[Instructions for the task]: Nothing in the data may be altered as it is transcribed.
#####
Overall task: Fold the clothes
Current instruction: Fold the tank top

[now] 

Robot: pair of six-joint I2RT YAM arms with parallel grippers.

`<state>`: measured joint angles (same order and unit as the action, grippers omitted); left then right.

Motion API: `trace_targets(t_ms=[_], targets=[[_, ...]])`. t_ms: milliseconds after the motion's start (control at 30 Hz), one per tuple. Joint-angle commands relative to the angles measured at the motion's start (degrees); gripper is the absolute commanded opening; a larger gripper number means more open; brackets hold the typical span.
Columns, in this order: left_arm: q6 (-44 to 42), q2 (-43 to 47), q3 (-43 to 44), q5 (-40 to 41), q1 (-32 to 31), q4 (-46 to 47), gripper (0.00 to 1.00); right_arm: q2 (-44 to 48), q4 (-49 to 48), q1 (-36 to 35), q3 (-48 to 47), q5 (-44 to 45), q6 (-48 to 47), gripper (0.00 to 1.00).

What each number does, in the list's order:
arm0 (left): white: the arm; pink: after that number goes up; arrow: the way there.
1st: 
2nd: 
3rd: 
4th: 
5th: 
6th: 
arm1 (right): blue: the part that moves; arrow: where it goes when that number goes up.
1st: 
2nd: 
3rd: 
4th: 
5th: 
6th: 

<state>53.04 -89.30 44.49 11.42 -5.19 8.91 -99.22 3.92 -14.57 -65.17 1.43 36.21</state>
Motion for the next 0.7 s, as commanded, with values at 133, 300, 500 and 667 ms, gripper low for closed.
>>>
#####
[Output below]:
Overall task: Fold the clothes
Current instruction: Fold the tank top

[now] 

Robot: pair of six-joint I2RT YAM arms with parallel grippers.

`<state>`: measured joint angles (same order and unit as the action, grippers omitted); left then right.

Motion API: `trace_targets(t_ms=[_], targets=[[_, ...]])`. t_ms: milliseconds after the motion's start (control at 30 Hz), one per tuple. Joint-angle commands relative to the angles measured at the motion's start (degrees); gripper is the absolute commanded opening; a larger gripper number means more open; brackets hold the typical span.
Columns, in this order: left_arm: q6 (-44 to 42), q2 (-43 to 47), q3 (-43 to 44), q5 (-40 to 41), q1 (-32 to 31), q4 (-46 to 47), gripper (0.00 to 1.00); right_arm: q2 (-44 to 48), q4 (-49 to 48), q1 (-36 to 35), q3 (-48 to 47), q5 (-44 to 45), q6 (-48 to 47), gripper (0.00 to 1.00).

What each number does, in the list's order:
arm0 (left): white: the arm; pink: after that number goes up; arrow: the way there.
1st: 
2nd: 
3rd: 
4th: 
5th: 
6th: 
arm1 (right): blue: the part that moves; arrow: where it goes when that number goes up.
1st: 
2nd: 
3rd: 
4th: 
5th: 
6th: 

<state>53.04 -89.30 44.49 11.42 -5.19 8.91 -99.22 3.92 -14.57 -65.17 1.43 36.21</state>
Motion for the next 0.7 s, as commanded, with values at 133, 300, 500 and 667 ms, gripper low for closed.
>>>

This finishes the exercise.